Outfitter Dave Tatum spent years as a state trapper getting rid of ranchers’ problem coyotes. During the coyote breeding season, he knows to incorporate a more inviting call that mimics a female coyote playfully inviting males to breed.
“I caught on to this sound during the breeding season as I watched a pair of coyotes one day,” said Tatum.
He saw a young female and an older male interacting in a pasture. The young female was doing lots of whimpering and associated sounds. After seeing how it lured the male coyote, he started mimicking the sound, and it’s worked great in the breeding season.
Tatum describes the call as a high-pitched squeal that includes whines and whimpers. He said that it sounds similar to your dog whining and whimpering when it really wants something, like the steak sitting on your dinner plate.
This call has been so successful for Tatum that he rarely uses a distress call in the February breeding season and instead relies on lonesome howls and female breeding calls to lure pad-weary male coyotes to the call.
IT AIN’T OVER . . .
If you think you’re done calling when a coyote gets into shooting range, you’re gravely mistaken.
First, be on the lookout for one or more coyotes approaching your stand. Early in the season, pups may travel together in packs. It’s not uncommon to see two or more pups charging a calling site in September and October. Later in the season, as breeding picks up, your chances also increase that a pair of coyotes may arrive in tandem.
This is great, but also frustrating because you can only shoot one coyote at a time. If you’re hunting with a partner, someone is undoubtedly going to get the first shot off. To increase your chances of tagging one or more of the incoming coyotes, keep a diaphragm in your mouth.
“One of the most important things I can do before calling is to put a diaphragm call in my mouth,” said Morris of Hunter’s Specialties. “This gives me the option of doing the ‘yipe’-distress call of a pup, and that’s a great call to stop a coyote if you miss a shot or if more than one coyote comes to the call.”
This “yipe, yipe, yipe
” call mimics the hurt sound of a coyote or coyote pup and causes other coyotes to stop to see what is happening.
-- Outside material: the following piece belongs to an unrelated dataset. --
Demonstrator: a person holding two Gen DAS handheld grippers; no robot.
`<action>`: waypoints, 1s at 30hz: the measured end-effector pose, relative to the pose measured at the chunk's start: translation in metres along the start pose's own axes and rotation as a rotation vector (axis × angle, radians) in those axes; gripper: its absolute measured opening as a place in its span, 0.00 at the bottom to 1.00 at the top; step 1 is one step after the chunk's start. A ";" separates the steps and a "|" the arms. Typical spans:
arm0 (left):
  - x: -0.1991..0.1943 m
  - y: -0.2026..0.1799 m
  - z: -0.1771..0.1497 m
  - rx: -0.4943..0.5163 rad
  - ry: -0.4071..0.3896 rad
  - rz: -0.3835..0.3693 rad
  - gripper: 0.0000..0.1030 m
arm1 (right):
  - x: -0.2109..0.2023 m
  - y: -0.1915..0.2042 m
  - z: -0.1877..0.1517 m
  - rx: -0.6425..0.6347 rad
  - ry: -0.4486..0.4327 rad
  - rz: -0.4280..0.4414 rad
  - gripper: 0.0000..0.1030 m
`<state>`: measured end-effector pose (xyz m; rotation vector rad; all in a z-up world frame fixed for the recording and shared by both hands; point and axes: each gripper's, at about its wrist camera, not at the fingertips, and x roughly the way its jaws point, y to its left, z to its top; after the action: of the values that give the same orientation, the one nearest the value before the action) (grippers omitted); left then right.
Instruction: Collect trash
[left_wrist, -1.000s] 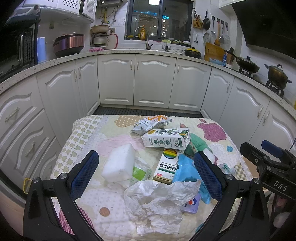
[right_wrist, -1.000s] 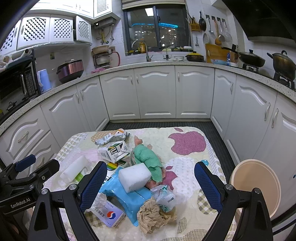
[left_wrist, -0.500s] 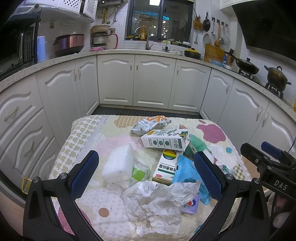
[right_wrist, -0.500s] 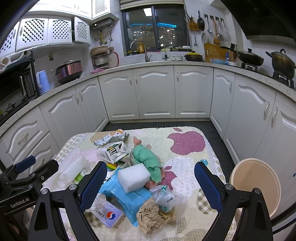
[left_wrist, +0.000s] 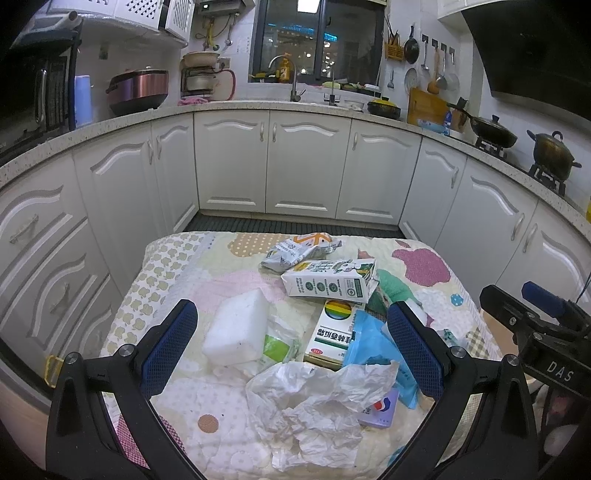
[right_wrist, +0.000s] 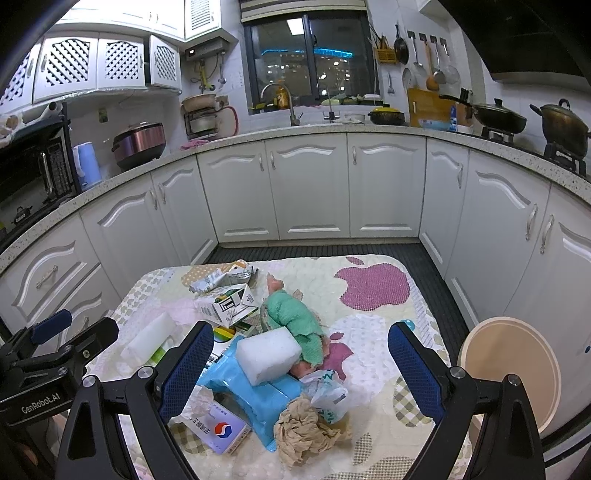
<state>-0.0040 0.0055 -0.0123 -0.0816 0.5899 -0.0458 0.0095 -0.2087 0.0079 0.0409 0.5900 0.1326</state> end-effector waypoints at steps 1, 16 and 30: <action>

It’s often the seconds you need to get a shot off to recoup a miss or to take a double.
On a hunt several seasons back, I had a wary coyote show himself on a rise. Just as I settled the reticle on his shoulder, the mature dog turned and disappeared behind the hill. I knew he had to show himself on the next ridge, and when he popped out trotting in retreat, I began the yipping sound of a wounded comrade.
The coyote paused for a quick look over this shoulder, and this time I was ready for the shot. The long hike back to my truck was tiring while dragging the big male, but I didn’t mind the winter warm-up.